The learning stage takes five consecutive images and tries to learn a user’s face from each of these images.

Limitations

The learning stage only considers the biggest face found in the field of view.

Getting Started

Detection

To get a feel of what the ALFaceDetection can do, you can use Monitor and launch the vision plugin. Activate the face detection checkbox and start the camera acquisition. Then, if you present your face to the camera - or show a picture with a face on it - Monitor should report the detected faces with blue crosses.

../../_images/face_detection_telepathe.png

Another way to use face detection is to launch the Choregraphe Face Tracker box.

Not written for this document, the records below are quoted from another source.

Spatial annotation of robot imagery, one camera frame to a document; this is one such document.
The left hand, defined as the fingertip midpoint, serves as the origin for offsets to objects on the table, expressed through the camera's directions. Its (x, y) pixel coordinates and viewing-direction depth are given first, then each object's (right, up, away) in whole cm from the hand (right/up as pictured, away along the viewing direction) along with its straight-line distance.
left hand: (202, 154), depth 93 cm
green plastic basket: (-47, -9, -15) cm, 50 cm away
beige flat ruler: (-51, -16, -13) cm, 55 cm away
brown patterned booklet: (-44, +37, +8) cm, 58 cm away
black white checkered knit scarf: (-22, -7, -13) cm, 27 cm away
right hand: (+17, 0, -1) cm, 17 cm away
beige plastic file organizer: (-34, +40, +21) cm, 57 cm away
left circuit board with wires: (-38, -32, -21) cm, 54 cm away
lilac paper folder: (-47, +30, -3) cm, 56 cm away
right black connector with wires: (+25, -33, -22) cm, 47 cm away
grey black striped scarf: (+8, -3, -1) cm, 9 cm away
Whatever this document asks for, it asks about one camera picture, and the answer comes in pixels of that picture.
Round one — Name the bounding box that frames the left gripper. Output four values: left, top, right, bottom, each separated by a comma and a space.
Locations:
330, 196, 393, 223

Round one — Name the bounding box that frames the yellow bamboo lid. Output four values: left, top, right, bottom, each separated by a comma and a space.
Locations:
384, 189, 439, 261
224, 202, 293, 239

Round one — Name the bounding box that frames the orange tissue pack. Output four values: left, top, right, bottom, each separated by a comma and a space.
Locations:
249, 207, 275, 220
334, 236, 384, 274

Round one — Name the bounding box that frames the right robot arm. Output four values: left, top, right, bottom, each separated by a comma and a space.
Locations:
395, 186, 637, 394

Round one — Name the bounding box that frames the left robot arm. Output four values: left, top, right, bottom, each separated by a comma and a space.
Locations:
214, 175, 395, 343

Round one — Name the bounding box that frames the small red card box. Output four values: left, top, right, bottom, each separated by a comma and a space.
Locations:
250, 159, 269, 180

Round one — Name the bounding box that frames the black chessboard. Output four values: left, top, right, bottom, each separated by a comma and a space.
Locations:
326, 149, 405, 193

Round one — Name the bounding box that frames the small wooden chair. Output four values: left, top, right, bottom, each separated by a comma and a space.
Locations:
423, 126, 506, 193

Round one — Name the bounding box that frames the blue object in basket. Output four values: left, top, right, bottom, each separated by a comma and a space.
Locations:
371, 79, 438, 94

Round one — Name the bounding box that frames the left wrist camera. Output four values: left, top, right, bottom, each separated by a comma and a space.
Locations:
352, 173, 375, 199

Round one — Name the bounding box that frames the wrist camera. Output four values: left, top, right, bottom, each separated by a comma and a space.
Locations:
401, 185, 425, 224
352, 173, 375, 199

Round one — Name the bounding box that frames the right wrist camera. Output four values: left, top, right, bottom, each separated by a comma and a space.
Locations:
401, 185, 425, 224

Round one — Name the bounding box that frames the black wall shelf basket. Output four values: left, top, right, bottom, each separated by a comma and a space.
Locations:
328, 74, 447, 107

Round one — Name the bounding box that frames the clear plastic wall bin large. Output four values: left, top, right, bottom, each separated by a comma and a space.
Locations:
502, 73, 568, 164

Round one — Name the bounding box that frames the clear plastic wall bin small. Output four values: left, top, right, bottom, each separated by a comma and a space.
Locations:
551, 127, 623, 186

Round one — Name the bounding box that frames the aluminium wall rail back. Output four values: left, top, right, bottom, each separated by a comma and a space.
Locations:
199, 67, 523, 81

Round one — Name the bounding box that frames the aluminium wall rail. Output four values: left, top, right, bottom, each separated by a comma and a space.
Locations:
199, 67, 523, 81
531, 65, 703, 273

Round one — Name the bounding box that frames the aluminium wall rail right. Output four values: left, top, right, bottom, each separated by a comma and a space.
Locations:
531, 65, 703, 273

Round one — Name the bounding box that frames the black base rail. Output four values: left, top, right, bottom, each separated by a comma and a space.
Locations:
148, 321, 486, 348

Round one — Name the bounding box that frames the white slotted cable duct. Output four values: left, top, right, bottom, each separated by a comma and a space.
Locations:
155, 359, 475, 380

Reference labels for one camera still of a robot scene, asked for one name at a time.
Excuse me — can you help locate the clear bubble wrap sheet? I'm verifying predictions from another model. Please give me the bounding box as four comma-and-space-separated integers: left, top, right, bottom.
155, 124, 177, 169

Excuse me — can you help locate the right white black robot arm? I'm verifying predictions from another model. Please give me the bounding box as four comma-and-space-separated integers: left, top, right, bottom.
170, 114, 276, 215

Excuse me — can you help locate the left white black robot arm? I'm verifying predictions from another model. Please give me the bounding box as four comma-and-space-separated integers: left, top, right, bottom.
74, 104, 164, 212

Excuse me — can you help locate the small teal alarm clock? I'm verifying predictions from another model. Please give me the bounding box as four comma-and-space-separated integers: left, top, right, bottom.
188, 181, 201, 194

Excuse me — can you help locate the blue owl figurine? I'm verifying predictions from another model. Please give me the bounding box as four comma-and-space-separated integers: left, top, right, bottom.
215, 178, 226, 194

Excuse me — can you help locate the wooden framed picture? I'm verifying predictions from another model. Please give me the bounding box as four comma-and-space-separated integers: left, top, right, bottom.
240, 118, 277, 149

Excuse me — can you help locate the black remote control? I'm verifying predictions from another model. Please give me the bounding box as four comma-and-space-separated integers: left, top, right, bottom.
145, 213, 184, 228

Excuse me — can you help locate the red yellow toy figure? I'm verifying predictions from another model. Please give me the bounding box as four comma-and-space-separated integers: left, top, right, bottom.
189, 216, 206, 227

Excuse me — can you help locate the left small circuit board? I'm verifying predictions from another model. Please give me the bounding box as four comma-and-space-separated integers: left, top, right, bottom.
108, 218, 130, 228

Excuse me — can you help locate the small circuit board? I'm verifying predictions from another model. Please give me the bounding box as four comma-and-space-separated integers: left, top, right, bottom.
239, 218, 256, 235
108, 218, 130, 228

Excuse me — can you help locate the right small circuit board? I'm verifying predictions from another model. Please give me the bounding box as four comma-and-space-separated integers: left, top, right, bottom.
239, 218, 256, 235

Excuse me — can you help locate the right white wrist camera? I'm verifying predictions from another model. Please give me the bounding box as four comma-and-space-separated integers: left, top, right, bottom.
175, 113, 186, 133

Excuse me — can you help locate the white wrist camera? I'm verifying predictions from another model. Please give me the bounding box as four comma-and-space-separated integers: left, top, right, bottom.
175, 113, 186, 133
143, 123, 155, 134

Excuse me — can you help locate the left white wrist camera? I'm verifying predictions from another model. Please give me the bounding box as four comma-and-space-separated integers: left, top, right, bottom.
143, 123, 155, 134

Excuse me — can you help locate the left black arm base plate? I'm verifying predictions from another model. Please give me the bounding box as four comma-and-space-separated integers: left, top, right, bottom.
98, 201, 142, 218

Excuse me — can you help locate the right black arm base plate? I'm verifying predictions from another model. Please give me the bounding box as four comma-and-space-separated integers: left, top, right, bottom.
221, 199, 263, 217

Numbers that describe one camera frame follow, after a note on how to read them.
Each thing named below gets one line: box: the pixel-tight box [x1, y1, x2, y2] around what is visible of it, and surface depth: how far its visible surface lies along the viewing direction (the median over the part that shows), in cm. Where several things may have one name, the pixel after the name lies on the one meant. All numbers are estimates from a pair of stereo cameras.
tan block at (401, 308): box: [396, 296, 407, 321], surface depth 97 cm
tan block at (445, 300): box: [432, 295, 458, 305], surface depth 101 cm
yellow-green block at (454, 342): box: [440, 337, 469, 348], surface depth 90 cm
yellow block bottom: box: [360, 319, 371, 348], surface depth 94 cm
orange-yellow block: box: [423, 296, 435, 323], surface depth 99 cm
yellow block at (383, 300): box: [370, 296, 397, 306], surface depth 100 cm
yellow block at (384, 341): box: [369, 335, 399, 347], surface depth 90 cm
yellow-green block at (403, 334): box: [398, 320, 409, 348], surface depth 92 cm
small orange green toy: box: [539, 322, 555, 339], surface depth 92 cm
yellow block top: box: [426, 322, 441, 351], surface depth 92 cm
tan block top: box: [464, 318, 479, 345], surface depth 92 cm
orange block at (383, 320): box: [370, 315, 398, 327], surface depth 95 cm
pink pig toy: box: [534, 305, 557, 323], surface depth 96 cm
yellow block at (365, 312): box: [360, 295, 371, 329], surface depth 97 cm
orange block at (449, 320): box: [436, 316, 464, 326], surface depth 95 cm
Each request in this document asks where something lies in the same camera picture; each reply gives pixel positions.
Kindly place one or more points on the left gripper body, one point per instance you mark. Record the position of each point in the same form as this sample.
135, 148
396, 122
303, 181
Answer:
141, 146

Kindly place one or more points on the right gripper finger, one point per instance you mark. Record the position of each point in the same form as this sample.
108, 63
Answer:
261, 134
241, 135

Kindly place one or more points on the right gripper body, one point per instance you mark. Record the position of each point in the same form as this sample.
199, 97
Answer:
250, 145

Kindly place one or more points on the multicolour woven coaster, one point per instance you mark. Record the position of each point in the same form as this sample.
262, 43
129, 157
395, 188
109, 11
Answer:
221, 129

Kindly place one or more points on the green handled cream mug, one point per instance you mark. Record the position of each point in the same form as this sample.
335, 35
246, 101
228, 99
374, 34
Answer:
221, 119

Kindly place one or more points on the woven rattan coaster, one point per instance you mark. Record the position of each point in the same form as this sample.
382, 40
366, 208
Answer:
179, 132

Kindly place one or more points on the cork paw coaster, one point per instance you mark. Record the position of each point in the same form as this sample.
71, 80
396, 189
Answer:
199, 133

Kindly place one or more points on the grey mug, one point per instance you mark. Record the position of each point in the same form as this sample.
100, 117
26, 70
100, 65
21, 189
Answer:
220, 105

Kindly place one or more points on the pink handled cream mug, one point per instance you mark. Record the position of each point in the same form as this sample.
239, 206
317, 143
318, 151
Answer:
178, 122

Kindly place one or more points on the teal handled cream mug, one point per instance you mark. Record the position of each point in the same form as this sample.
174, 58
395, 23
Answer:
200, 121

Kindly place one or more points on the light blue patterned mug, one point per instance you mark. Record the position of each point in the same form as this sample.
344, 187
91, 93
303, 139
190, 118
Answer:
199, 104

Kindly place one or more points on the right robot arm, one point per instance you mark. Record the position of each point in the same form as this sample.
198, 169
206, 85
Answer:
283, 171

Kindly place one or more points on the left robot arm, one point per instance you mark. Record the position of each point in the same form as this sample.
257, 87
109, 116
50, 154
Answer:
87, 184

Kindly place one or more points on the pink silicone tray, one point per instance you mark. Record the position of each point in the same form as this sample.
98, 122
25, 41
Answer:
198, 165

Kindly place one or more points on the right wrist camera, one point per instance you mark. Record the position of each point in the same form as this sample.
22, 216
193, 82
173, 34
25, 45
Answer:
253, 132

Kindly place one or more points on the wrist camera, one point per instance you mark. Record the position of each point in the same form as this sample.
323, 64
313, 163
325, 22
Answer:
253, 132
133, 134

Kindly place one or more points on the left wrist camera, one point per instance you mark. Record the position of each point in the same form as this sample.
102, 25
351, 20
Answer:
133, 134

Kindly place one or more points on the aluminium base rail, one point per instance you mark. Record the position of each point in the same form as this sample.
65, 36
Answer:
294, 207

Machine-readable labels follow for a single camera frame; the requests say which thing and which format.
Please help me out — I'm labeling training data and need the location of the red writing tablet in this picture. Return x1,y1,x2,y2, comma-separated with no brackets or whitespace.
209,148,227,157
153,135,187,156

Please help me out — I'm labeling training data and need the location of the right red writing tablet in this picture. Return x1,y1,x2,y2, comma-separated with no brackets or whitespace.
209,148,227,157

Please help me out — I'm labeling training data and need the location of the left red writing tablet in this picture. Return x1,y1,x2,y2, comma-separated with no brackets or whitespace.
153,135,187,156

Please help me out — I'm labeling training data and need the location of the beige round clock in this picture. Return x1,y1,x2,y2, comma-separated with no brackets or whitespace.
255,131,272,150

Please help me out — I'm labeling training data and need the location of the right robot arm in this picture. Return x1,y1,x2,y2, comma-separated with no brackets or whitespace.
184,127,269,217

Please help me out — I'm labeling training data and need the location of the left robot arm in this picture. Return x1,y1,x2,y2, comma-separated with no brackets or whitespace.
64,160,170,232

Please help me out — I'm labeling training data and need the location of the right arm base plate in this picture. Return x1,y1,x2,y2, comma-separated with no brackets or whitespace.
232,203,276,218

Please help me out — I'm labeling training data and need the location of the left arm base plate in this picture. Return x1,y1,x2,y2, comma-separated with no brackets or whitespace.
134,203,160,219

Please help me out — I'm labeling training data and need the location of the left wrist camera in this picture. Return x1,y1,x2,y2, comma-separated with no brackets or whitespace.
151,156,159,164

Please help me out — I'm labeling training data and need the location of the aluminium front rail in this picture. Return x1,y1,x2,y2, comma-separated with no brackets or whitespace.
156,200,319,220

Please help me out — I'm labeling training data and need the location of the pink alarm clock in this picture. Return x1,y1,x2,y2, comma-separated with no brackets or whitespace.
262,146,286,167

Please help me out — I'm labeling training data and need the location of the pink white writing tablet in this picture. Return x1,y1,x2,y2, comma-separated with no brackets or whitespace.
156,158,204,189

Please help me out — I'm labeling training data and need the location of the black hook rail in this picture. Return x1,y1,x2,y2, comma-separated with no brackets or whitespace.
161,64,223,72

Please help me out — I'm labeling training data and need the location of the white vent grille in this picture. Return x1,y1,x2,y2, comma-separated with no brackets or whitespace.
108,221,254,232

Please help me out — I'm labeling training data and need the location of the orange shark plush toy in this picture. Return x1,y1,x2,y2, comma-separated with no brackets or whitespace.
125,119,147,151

The robot will try to keep a detected face in the middle of its field of view.

Learning stage for recognition

Learning stage can be done via the learnFace bound method of the API or through user friendly interface of Choregraphe Learn Face box.

  • Once you have clicked on the box and entered the name of the person, this person has 5 seconds to place its face in front of the robot.
  • Then the learning process is launched during which the eyes of the robot get blue.
    • His eyes turn green in less than a second if the face is seen by the robot in correct conditions (e.g. no partial shadow on the face, no backlight, person is not too far).
    • If the eyes are still blue after some seconds, the person should move in order to change the learning conditions.

Note

The algorithm requires better conditions for the learning stage than the ones needed for detection.

Note

You can launch the Face Tracker box in parallel with the learning stage so the face to learn is always in the middle of the robot’s field of view.